While GST cuts will help consumption at the margin, he believes the benefit, at only about ₹48,000 crore, adds up to just 0.3% of GDP, and the demand improvement may not be enough to lift earnings growth to double-digit this year.

“Nominal GDP growth was barely at about 8.5% in the June quarter. Nifty 500 revenue growth was just about 6% and profit growth was also about 6–6.5%. Only about 44% of the 500 companies are able to grow earnings by more than 10%,” Subramaniam said in a CNBC-TV18 interview.

While India and the US are among the best-placed economies, they also rank as the two most expensive equity markets in the world. “In the case of India, if you’ve now got earnings growth tracking in single digits, then investors do worry,” he added.

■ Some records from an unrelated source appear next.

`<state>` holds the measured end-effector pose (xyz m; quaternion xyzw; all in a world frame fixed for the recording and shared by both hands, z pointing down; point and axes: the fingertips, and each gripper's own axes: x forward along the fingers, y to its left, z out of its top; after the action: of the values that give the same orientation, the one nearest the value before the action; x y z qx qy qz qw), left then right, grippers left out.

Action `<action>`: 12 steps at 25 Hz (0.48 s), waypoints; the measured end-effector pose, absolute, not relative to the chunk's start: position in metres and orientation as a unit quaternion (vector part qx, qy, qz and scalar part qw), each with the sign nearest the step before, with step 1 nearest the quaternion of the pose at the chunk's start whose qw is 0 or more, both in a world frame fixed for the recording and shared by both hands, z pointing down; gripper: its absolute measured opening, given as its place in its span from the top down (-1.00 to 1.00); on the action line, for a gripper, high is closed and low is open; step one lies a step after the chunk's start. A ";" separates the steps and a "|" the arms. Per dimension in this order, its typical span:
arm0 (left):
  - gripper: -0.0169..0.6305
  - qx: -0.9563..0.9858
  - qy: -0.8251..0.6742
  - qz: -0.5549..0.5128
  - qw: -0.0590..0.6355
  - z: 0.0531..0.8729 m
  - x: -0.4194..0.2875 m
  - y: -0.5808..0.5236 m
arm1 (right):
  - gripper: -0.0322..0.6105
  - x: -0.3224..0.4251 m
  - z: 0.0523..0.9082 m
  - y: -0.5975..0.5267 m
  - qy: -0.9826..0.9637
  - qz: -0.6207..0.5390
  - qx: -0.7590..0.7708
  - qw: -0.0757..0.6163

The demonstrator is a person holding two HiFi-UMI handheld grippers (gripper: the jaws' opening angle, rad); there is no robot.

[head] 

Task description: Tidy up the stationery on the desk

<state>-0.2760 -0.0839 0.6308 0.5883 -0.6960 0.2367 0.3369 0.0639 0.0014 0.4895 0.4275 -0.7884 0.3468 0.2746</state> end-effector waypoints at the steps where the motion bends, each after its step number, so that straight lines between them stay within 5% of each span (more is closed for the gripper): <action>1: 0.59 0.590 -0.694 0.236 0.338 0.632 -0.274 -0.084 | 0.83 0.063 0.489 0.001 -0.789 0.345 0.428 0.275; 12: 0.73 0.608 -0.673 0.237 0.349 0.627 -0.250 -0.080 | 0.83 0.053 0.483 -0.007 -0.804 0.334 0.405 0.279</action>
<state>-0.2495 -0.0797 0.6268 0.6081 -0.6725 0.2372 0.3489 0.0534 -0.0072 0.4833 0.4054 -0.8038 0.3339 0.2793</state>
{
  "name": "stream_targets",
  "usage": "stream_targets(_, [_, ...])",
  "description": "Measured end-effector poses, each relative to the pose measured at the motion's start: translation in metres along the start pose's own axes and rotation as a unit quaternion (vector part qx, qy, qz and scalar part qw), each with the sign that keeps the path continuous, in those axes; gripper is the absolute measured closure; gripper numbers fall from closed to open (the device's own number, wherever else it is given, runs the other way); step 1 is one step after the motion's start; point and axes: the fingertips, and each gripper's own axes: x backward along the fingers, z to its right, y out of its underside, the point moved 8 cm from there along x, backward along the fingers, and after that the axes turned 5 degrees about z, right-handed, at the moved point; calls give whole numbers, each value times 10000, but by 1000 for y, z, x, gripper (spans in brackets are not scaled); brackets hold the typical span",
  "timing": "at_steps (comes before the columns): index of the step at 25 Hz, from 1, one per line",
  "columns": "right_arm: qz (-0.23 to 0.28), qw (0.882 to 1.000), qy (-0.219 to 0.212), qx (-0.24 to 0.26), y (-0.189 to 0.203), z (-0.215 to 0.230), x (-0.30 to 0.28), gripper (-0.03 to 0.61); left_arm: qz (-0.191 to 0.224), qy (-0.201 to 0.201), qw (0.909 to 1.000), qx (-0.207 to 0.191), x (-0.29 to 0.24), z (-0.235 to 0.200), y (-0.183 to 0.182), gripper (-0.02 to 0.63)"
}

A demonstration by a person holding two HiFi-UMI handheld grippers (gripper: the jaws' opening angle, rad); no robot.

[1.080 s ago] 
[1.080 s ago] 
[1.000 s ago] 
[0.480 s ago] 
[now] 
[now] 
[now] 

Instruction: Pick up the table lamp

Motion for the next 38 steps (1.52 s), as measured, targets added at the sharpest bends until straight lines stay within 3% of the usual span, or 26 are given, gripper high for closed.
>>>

Street forecasts of nearly 17% earnings growth for FY27 appear unrealistic. “I’m a bit sceptical about the fact that in an economy where nominal growth is running at 9%, the corporate sector can actually churn out 17% earnings growth,” he said, calling it a very high bar.

Credit growth remains a more critical driver. With the Reserve Bank of India easing liquidity and rolling back some earlier curbs, there may still be space for one more rate cut. But the bigger test will be whether lending activity accelerates. “Stronger credit growth is what will eventually cause a power up in earnings… retail lending holds the key, not corporate lending,” Subramaniam said.

He is less concerned about tariffs, calling them transactional rather than structural. Any drag on earnings, he argued, would be temporary.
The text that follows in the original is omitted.